There is a lot to be said in favor of the no till method. However, is a no-till method like sheet mulching suitable for desert situations with a very low natural rainfall? Most of those who advocate this method of growing and have the greatest success live in high rainfall areas where precipitation is regular throughout the year, and often the rainfall each month is as much as our desert area receives in a year! We also have very dry air with a relative humidity often less than 10%, with frequent, quite strong, drying winds. Our natural vegetation is sparse and prickly as a result of the climate, and things decompose very slowly.
Beneficial to the soil as “no till” might be, some arguments in favor do not hold up in our area. Supposedly it is less labor intensive since one does not dig, but to produce the amounts of compost needed in our area for this method to work, one either has to constantly turn compost heaps, or else buy compost in bulk (assuming that you can find a local source), pay for it to be delivered and then barrow it to the growing area! Our environment makes it hard to even acquire something to make compost from in sufficient amounts.
Then there is the tremendous water usage, both for keeping one's compost heap working and then keeping the applied compost damp enough for these benefits to occur in the garden. Everything dries quickly in our wind, sun, and heat.
Mulch such as wood chips takes a long time to rot down in the desert but without some protection our desert winds can certainly remove loose topsoil.
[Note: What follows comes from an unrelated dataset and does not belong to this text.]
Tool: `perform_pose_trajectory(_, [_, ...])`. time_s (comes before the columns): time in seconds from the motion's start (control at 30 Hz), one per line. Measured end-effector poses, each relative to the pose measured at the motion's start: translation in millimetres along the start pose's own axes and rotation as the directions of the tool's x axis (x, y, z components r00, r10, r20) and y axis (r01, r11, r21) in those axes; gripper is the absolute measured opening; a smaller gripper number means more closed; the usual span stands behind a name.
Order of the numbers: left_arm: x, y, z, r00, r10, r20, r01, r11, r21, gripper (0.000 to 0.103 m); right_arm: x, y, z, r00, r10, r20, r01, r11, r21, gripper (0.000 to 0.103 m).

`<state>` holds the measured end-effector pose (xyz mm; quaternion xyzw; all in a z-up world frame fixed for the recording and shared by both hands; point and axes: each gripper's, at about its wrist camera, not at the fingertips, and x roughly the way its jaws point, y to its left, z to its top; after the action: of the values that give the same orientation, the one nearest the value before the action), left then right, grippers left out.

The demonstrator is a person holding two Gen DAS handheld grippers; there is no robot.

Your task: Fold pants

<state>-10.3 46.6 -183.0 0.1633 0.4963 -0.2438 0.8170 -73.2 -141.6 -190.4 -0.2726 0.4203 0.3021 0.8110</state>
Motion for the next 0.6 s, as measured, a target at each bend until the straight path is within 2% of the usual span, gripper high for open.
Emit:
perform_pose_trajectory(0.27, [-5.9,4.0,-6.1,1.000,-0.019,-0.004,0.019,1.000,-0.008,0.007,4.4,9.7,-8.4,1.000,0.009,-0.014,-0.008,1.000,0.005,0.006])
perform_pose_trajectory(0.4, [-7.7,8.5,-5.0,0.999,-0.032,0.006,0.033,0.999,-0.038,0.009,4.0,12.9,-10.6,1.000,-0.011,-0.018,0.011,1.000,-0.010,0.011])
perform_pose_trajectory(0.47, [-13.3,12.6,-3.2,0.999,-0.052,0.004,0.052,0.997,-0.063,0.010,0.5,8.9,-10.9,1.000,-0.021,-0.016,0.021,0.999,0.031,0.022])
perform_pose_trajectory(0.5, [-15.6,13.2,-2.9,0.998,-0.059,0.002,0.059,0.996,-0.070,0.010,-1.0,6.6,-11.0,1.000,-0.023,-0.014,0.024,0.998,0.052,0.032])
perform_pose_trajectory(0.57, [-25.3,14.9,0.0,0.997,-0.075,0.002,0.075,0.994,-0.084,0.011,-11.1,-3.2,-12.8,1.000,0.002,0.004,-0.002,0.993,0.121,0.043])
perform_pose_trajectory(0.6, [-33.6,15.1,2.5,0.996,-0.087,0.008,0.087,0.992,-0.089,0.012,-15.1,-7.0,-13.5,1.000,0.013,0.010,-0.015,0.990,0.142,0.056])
In my experience they are equally efficient at removing the finer particles of mulch, leaving only the sticks behind. Often I have put a deep layer of shredded leaves around plants and on top of the drip irrigation tubing but this fine mulch, far from rotting down or being taken into the soil by accommodating earthworms has rapidly vanished into the next county during our high wind events. This does not happen so much if the mulch surface is kept wet, but can we afford to use that much water when facing a serious drought?
When digging I always incorporate generous amounts of compost or manure or any remaining surface mulch into the ground where it will not get blown away and will be in close proximity to the roots of my crops. I dig in winter when earthworms are very deep in the soil but by spring I have an extremely healthy population.
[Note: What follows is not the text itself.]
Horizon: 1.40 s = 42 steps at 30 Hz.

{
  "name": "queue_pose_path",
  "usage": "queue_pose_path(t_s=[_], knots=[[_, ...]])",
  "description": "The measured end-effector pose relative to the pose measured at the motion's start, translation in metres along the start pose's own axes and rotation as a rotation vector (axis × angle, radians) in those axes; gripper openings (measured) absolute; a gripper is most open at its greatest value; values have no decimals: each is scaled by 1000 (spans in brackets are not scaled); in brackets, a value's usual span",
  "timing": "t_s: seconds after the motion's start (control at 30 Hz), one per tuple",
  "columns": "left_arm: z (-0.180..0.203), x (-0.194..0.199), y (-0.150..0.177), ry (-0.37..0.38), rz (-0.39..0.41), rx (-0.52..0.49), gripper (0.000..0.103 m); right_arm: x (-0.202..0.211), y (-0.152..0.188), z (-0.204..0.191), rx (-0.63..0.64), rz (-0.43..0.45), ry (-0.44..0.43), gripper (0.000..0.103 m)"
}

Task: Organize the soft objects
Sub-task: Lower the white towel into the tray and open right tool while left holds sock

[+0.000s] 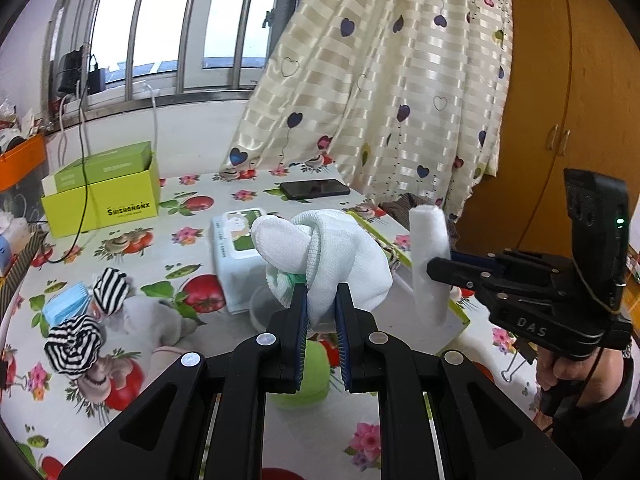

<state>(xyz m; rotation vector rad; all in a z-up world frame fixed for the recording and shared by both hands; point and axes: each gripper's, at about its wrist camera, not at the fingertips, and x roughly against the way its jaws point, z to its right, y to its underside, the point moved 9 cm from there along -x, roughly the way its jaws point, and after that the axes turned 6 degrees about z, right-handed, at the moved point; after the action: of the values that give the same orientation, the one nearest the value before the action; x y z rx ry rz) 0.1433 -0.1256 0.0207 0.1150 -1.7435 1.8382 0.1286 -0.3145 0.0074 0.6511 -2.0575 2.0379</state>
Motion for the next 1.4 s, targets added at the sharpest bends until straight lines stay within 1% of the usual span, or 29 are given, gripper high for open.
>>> queue_pose_path(t_s=[0.4, 0.5, 0.63, 0.67, 0.7, 0.77, 0.8, 0.83, 0.93, 1.07, 1.4], knots=[[19, -21, 3, 40, -36, -28, 14, -36, 40, 45, -41, -170, 119, 13], [22, -26, 5, 45, -46, -32, 14, -45, 49, 53, -46, -201, 132, 14], [27, -34, 8, 53, -64, -41, 14, -55, 56, 61, -68, -219, 136, 14], [29, -36, 9, 56, -69, -45, 14, -56, 58, 62, -75, -222, 135, 16], [30, -37, 10, 57, -73, -48, 14, -58, 58, 64, -83, -221, 130, 18], [34, -42, 12, 62, -85, -55, 14, -57, 59, 66, -109, -211, 111, 25], [35, -43, 14, 62, -89, -56, 14, -57, 58, 66, -116, -205, 108, 31], [37, -46, 16, 64, -97, -57, 14, -54, 56, 67, -121, -192, 105, 34], [42, -54, 22, 71, -122, -64, 14, -46, 49, 66, -126, -152, 91, 38], [52, -62, 30, 86, -150, -81, 14, -36, 43, 70, -139, -116, 93, 40], [70, -95, 61, 123, -272, -112, 14, -27, 48, 83, -176, -99, 91, 41]])
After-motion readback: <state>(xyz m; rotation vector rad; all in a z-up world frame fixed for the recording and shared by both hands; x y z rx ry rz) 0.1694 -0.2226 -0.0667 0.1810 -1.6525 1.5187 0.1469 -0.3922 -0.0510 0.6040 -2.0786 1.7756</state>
In many places in the desert where the soils are sandy and alkaline, earthworms are a rarity - if present at all, so in these cases the downward movement of organic matter placed on the surface is not likely to happen for several seasons, and indeed where I have raked several year's accumulation of leaves from under shrubs, even the bottom layer hardly shows any evidence of the leaves breaking down.
No till's proponents admit that slugs and snails are common problems in the compost-grown vegetables, although I doubt whether that would be much of a problem here, but I did mulch heavily with straw one year and consequently had the worst European earwig infestation that I have ever experienced.
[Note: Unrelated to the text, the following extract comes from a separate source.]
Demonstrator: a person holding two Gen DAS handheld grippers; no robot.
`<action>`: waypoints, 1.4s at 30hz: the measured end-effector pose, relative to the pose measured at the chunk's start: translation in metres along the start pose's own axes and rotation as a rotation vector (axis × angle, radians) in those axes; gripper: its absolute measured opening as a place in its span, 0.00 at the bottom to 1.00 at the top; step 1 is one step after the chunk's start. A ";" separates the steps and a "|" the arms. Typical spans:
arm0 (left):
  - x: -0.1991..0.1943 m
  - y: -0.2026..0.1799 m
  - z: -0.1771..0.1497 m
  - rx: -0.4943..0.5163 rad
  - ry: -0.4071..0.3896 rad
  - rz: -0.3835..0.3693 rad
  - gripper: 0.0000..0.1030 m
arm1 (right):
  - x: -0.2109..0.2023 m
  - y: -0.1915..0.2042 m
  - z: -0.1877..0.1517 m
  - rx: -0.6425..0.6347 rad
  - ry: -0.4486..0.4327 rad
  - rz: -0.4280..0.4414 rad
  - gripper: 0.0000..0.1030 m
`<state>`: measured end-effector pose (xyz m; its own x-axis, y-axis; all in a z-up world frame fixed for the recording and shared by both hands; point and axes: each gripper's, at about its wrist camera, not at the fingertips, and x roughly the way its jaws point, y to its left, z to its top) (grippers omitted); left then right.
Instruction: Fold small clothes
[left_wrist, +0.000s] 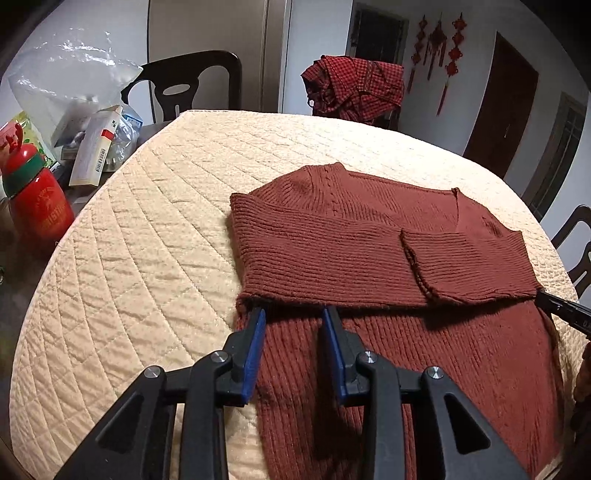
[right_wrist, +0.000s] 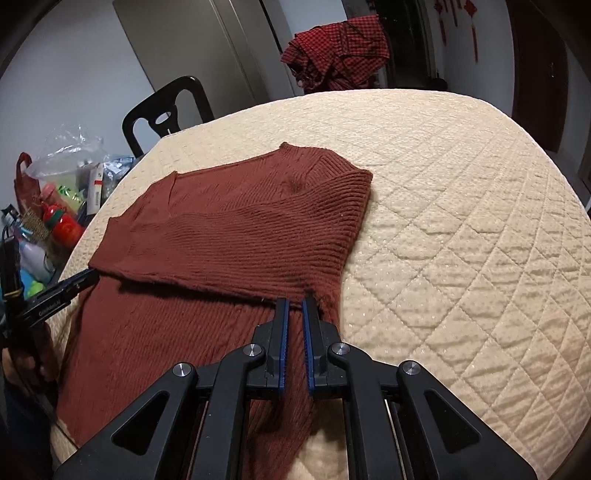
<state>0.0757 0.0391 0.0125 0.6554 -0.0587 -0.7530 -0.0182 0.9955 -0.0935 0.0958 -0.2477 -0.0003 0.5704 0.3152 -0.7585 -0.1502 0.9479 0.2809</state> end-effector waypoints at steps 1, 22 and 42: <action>-0.002 0.000 -0.001 0.004 0.000 0.004 0.33 | -0.003 0.000 -0.001 -0.001 0.001 -0.005 0.07; -0.050 0.003 -0.064 -0.010 0.031 -0.079 0.46 | -0.045 0.004 -0.068 0.074 0.032 0.122 0.39; -0.094 0.003 -0.115 -0.084 0.036 -0.224 0.49 | -0.075 0.020 -0.128 0.142 0.088 0.371 0.40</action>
<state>-0.0732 0.0385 0.0079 0.6226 -0.2820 -0.7300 0.0609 0.9475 -0.3140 -0.0528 -0.2459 -0.0130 0.4259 0.6431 -0.6365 -0.2160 0.7554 0.6186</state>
Our desert soils certainly need a lot of help in the form of organic matter if they are to produce crops, but it is difficult to know which is the best way to achieve that. As with most horticultural endeavors there are pros and cons to both methods but it pays to think of different options, and perhaps do a trial bed before embarking either method on a large scale.
Editor's note: Another consideration is the population of weeds present. At least in the Owens Valley, our perennial weeds, especially Bermudagrass, emerge through the cardboard layer quickly since it is insufficient to stop them. A gardener would have to eliminate perennial weeds first. Our wind also brings in fresh seeds of wind-dispersed annual weeds that grow well in the rich, organic layer.